并发编程
1. 并行方式如何选择
看起来多进程,多线程,协程都是以并行的方式运行的,那么我们该如何选择使用什么技术呢?
-
首先我们可以简单的通过分析目标功能来选择,如果我们的项目主要是计算密集型的,比如是并行计算多个数据是否是质数这类,那么没得选,只有多进程才可以做到最大化利用cpu资源,另外两个都只能跑满一个cpu核心.
-
接着就是主要是io操作的任务了,io密集型任务首选当然是协程,也只有协程可以搞定10k问题,但python的默认I/O多是同步I/O,因此在所需依赖无法满足的情况下只能使用多线程方式替代.
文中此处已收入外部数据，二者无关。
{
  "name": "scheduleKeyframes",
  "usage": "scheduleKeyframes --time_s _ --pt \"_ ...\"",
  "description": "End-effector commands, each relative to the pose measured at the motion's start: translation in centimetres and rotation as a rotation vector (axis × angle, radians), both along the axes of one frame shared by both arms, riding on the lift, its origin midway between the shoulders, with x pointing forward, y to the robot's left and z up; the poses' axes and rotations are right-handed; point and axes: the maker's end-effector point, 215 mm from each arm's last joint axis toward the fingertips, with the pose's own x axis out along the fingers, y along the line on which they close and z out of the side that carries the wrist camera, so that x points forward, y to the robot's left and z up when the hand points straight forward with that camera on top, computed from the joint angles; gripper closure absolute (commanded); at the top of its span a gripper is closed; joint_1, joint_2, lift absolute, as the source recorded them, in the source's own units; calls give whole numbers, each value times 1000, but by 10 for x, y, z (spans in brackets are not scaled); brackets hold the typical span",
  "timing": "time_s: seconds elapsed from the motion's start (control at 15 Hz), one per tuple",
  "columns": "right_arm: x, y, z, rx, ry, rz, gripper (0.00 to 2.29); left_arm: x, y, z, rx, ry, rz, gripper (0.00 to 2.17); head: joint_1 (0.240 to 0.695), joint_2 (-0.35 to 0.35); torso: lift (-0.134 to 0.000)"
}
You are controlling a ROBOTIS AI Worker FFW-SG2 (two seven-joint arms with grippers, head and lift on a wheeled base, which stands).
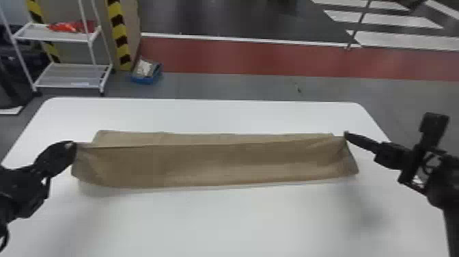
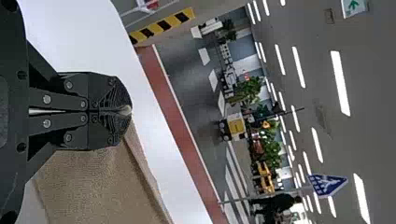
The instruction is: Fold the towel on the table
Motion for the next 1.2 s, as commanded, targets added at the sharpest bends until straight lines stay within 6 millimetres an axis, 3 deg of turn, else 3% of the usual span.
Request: scheduleKeyframes --time_s 0.0,0.2,0.53,0.8,1.13 --pt "6 3 1 -18 -1 -11 1649 18 -5 -1 32 13 20 1352 695 -129 -123" --pt "25 10 16 -45 -15 -11 1649 43 -3 -13 57 66 52 1339 695 -130 -123" --pt "34 15 13 -52 0 -19 1649 73 -7 -12 70 62 58 1339 695 -115 -123" --pt "35 13 5 -53 18 -33 1649 95 -1 -26 78 82 100 1339 695 -109 -123" --pt "42 5 6 -60 3 -62 1649 110 -7 -31 77 95 92 1342 695 -108 -123"
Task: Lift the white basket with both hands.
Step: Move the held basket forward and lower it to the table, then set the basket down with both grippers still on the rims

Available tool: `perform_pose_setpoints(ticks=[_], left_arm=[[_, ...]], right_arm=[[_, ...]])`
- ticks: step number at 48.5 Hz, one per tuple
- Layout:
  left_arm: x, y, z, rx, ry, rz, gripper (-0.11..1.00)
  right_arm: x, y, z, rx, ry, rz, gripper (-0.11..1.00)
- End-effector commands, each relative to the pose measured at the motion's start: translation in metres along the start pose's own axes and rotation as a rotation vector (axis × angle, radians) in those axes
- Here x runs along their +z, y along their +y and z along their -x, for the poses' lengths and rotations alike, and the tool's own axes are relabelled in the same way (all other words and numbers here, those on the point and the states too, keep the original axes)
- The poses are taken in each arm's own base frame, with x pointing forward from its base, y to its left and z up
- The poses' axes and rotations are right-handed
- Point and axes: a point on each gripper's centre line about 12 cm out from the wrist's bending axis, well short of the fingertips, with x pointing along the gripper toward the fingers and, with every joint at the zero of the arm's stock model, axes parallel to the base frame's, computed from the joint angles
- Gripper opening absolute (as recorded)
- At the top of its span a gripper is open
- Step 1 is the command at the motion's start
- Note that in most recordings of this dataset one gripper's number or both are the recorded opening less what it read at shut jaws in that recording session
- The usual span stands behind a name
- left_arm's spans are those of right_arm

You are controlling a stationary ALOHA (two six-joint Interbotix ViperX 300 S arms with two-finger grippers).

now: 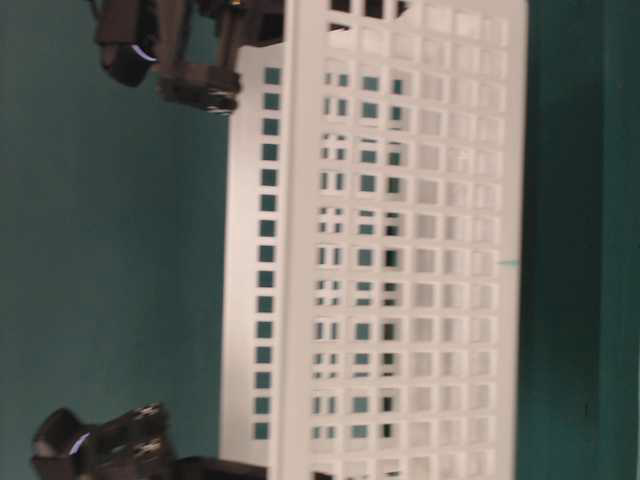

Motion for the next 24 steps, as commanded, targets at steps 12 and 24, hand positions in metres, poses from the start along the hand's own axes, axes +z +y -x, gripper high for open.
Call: perform_pose_setpoints(ticks=[12, 24], left_arm=[[0.001, -0.003, -0.039, 0.011, 0.001, -0.025, 0.07], [-0.001, 0.0, -0.054, 0.01, 0.003, -0.023, 0.07]], right_arm=[[-0.018, 0.007, -0.038, -0.043, 0.027, 0.095, 0.18], [-0.02, -0.001, -0.051, -0.066, 0.03, 0.097, 0.18]])
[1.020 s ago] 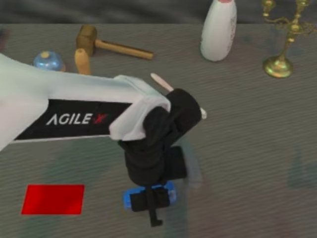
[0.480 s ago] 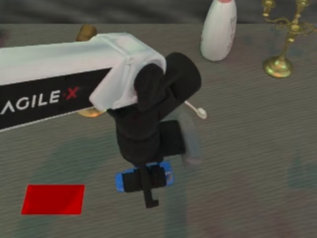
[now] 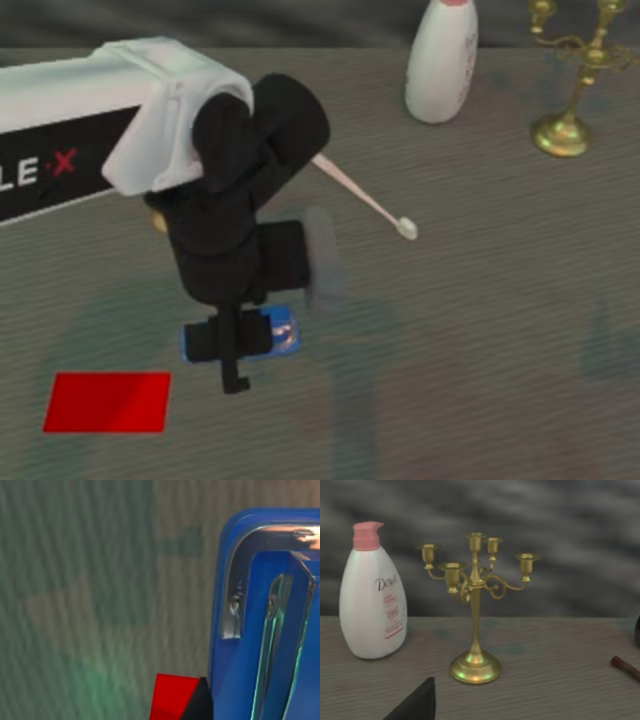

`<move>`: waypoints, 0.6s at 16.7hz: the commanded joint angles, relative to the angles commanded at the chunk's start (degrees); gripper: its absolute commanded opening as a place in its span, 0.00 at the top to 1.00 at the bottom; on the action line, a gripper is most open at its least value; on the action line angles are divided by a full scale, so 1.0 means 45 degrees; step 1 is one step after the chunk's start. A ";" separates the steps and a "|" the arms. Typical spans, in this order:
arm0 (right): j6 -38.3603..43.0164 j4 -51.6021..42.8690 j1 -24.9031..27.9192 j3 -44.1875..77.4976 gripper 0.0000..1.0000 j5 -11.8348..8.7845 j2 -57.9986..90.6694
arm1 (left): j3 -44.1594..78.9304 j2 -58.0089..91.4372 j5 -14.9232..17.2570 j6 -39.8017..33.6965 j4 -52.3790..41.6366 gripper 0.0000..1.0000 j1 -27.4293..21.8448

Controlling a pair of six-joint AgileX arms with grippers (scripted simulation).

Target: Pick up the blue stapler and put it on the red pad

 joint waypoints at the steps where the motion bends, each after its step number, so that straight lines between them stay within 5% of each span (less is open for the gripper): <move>1: 0.0000 0.0000 0.0000 0.0000 0.00 0.0000 0.0000 | -0.0292 -0.0331 -0.0001 0.0736 -0.0046 1.00 0.0563; 10: 0.0000 0.0000 0.0000 0.0000 0.00 0.0000 0.0000 | -0.2824 -0.3235 0.0001 0.6745 -0.0350 1.00 0.5366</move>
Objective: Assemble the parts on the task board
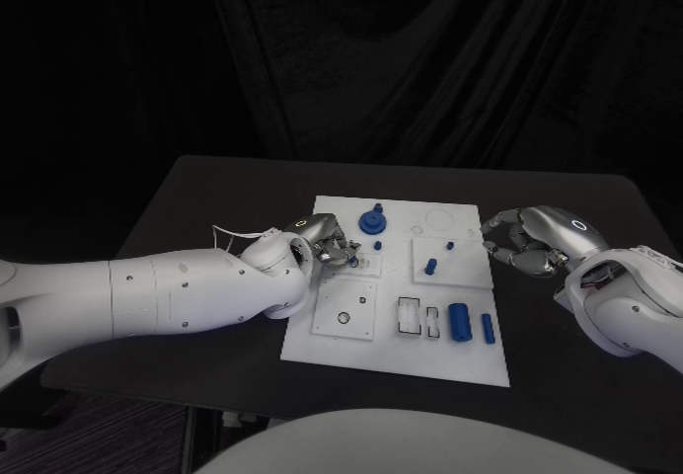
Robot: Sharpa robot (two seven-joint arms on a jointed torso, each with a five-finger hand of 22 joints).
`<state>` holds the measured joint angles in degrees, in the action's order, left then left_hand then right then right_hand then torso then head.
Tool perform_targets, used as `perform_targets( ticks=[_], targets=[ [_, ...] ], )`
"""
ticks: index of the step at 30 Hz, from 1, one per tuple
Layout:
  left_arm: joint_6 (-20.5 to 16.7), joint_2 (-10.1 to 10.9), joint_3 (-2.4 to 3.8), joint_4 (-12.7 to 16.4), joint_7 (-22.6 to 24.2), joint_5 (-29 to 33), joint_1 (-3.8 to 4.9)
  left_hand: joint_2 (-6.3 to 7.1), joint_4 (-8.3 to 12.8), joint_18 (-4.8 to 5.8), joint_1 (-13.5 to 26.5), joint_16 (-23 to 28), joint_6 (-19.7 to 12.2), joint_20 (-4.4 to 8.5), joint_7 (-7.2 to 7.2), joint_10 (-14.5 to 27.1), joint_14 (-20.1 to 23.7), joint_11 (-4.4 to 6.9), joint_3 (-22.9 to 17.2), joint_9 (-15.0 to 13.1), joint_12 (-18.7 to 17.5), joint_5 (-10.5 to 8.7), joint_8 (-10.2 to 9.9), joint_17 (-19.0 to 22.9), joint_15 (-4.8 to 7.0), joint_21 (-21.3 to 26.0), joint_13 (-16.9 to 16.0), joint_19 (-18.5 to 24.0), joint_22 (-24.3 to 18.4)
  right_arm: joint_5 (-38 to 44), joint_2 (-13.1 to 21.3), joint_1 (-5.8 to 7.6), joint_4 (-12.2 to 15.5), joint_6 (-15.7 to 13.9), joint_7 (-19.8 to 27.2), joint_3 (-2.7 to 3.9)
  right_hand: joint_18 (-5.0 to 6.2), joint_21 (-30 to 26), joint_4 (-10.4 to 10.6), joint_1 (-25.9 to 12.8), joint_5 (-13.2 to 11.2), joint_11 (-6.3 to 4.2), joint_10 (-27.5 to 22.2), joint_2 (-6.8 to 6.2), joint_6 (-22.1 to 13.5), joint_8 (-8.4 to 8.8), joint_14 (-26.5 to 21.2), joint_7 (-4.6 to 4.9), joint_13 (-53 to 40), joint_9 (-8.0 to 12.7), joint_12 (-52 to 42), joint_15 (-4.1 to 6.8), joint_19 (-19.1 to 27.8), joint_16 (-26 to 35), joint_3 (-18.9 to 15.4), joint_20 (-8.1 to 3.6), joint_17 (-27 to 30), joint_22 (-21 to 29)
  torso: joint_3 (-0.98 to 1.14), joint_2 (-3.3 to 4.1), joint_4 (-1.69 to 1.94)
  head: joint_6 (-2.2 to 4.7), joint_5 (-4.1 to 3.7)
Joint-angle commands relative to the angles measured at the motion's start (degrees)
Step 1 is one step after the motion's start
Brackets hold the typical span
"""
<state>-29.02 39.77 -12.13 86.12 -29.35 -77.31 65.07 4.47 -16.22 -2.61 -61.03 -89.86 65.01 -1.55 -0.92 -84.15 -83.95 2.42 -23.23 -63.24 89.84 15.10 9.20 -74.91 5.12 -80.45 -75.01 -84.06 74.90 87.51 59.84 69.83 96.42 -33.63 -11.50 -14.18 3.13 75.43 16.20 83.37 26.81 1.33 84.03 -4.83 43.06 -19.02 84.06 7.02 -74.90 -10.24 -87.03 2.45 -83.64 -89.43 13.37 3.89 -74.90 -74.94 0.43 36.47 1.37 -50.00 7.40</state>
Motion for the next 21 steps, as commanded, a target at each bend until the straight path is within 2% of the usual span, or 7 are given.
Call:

协程和多线程都最多跑满一个核心,但其机制是完全不一样的,协程是用户组织代码,因此是写成顺序执行的异步执行,说白了还是在顺序执行,只是线程运行哪段代码会在协程间跳转执行,打个比方有点像拉链,只要有一个齿坏了,整个过程就会卡住. 但多线程则完全不同,一个线程卡死了并不会影响其他线程.
2. 并行编程的常用同步机制(原语)
python包含多种同步机制,这些工具使用思路上是一致的,因此无论是协程,线程还是进程都可以使用,只是使用的模块会有些许不同,用途也会有写不同
2.1. 信号量 Semaphore
在并行编程中,为了防止不同的过程(线程/进程/协程)同时对一个公用的资源进行修改,需要进行同时访问的数量(通常是1)。信号量同步基于内部计数器,每调用一次acquire(),计数器减1;每调用一次release(),计数器加1.计数器的值永远不会小于 0.当计数器为0时,acquire()调用被阻塞,直到其他线程来调用release(). Semaphore支持上下文管理协议
Semaphore的接口有两个:
- acquire() 获取一个信号量,协程中这个方法是一个协程
- release() 释放一个信号量
*locked() 协程中独有,用来判断是否被锁定
信号量有两种:
-
Semaphore
标准信号量
-
BoundedSemaphore
有界信号量,它会检查内部计数器的值,并保证它不会大于初始值,如果超了,就引发一个
ValueError
多数情况下,semaphore用于守护限制访问(但不限于1)的资源,如果 semaphore 被 release() 过多次,这意味着存在 bug.
信号量在线程,进程,协程中的使用的模块并不一样:
-
协程--
asynico.Semaphore(value=1, *, loop=None) -
线程--
threading.Semaphore(value=1) -
进程--
multiprocessing.Semaphore([value])
协程版本
import aiohttp
import asyncio
NUMBERS = range(12)
URL = 'http://httpbin.org/get?a={}'
sema = asyncio.Semaphore(3)
async def fetch_async(a):
async with aiohttp.request('GET', URL.format(a)) as r:
data = await r.json()
return data['args']['a']
async def print_result(a):
async with sema:
r = await fetch_async(a)
print('fetch({}) = {}'.format(a, r))
#loop = asyncio.new_event_loop()
#asyncio.set_event_loop(loop)
loop = asyncio.get_event_loop()
f = asyncio.wait([print_result(num) for num in NUMBERS])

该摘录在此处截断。